它短粗的手臂在身前飞快转动,那把死神镰刀在手中化作一面银色的圆形盾牌。
金属与木质荆棘接连碰撞,大厅里爆发出密集的切割声。木屑与黑色倒刺四处飞溅。
小人偶迎着铺天盖地的荆棘,迈开两条小短腿,正面冲向胖男人。它的动作没有任何多余的停顿,每一刀都精准地切在荆棘结构最脆弱的节点上。
短短两秒钟,小人偶便切碎了所有荆棘,欺近胖男人身前。
黑色披风猎猎作响。
小人偶纵身一跃,镰刀锋刃反射着森然寒光,直直抹向胖男人的喉咙。
就在镰刀即将割破皮肤的瞬间,胖男人的身体突然变得如同一块毫无生气的木板。
镰刀划过他的脖颈,没有鲜血涌出,只带起一大片干枯的木屑。
“替身术?”
角落里有识货的顾客低声惊呼。
那具木头躯壳在原地崩塌。与此同时,胖男人的身影在小人偶正后方重新凝聚。
他的双手已经完全木质化,化作两只尖锐的木雕利爪,裹挟着呼啸的风声,狠狠扣向小人偶的后脑勺。
“去死吧!”
男人面目狰狞。
然而,小人偶的后背仿佛长了眼睛。
它甚至没有回头,原本向前扑落的身体借着下坠之势,硬生生向后折叠成一个不可思议的角度。
手中的镰刀向后一架。
“铛!”
镰刀稳稳架住了那双木质利爪。
借着利爪下压的庞大力量,小人偶以横架在身后的镰刀为支点,圆滚滚的身体如同一根被压缩到极致的弹簧,猛地向后上方弹起。

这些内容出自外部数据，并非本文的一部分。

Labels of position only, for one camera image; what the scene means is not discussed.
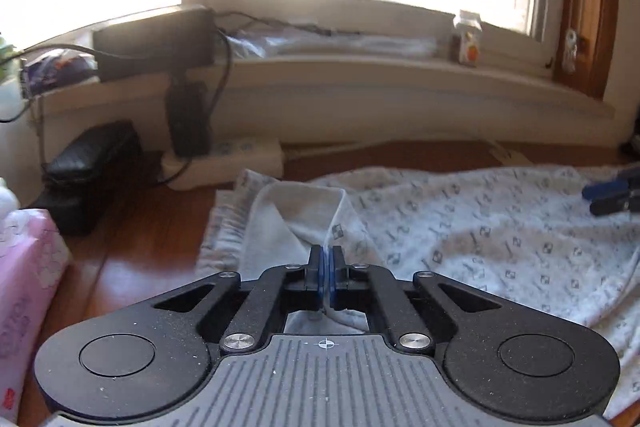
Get black pouch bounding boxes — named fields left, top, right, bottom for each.
left=42, top=121, right=143, bottom=238

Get white power strip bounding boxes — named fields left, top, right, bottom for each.
left=161, top=136, right=285, bottom=192

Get clear plastic bag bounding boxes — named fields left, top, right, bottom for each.
left=225, top=27, right=441, bottom=60

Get cream window sill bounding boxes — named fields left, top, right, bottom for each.
left=30, top=0, right=616, bottom=148

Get black adapter cable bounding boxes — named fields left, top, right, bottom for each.
left=157, top=29, right=235, bottom=185

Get pink tissue pack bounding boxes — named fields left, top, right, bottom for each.
left=0, top=207, right=71, bottom=427

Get purple printed packet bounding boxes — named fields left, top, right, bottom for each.
left=22, top=48, right=98, bottom=95

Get black rectangular device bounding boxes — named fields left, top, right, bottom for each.
left=92, top=6, right=221, bottom=82

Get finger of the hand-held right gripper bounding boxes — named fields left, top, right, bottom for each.
left=590, top=196, right=640, bottom=218
left=581, top=167, right=640, bottom=204

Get white printed pajama pants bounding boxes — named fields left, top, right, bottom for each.
left=195, top=164, right=640, bottom=413

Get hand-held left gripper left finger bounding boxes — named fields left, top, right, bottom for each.
left=152, top=244, right=327, bottom=353

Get clear bottle with orange label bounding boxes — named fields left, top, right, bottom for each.
left=452, top=10, right=483, bottom=68

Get beige desk cable plate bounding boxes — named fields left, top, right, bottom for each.
left=487, top=142, right=536, bottom=168

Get black power adapter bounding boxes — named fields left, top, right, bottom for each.
left=166, top=79, right=211, bottom=158

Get clear blind cord pull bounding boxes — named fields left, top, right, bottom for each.
left=562, top=28, right=580, bottom=74

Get small green plant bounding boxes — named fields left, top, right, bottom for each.
left=0, top=32, right=23, bottom=82

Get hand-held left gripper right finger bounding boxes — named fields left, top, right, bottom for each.
left=327, top=244, right=503, bottom=353

它的一只脚稳稳踩住镰刀握柄,另一条小短腿顺势在半空中抡出一道凌厉的半圆。
“砰!”
结结实实的一脚,正中胖男人的下巴。
巨大的冲击力沿着下颌骨直冲大脑。胖男人臃肿的身躯竟被这股不讲道理的力量硬生生踢得双脚离地。
他在半空中倒飞出整整两米,越过靠窗的过道。
“哐当!”
伴随着一声沉闷的巨响,胖男人的后背狠狠撞在走廊尽头那个半人高的黄铜垃圾桶上。垃圾桶当场凹陷下去一大块。
他背靠着凹陷的垃圾桶滑落下来,瘫坐在地上,脑袋昏沉,却仍在试图挣扎着爬起。
小人偶稳稳落在刚才那张餐桌上。
它看着仍在挣扎的男人,伸出短粗的小手,握住镰刀末端,像投掷飞镖一般,将手中的镰刀随手掷了出去。
镰刀在半空中高速飞旋。
“咚。”
小人偶没有使用锋利的刀刃。镰刀沉重的金属柄端极其精准地砸在胖男人的额头正中央,随后又借着撞击产生的反弹力,飞旋着回到小人偶手中。
胖男人两眼一翻,双手无力垂下,身体向后一仰,以倒栽葱的姿势翻进了那个装满废纸与果皮的垃圾桶,只剩两条腿挂在外面,彻底没了动静。
战斗结束得干净利落。
小人偶慢条斯理地走到垃圾桶前。它轻轻一跃,踩在垃圾桶边缘,反手将小镰刀挂回披风下方的武器扣上。
它转过身,面向大厅里所有目瞪口呆的顾客。
小人偶用短粗的手捏住披风边缘,一条腿向后撤出半步,那张挂着夸张憨笑的大脸微微低下,对着所有人行了一个优雅的谢幕礼。
随后,它转身发力,像一只轻盈的黑猫般蹿上通往二楼的木质雕花楼梯,几个起落便消失在众人的视野中。
大厅里足足安静了十秒钟。
“吧嗒。”
不知道是谁手中的银叉掉在了盘子上,打破了这片死寂。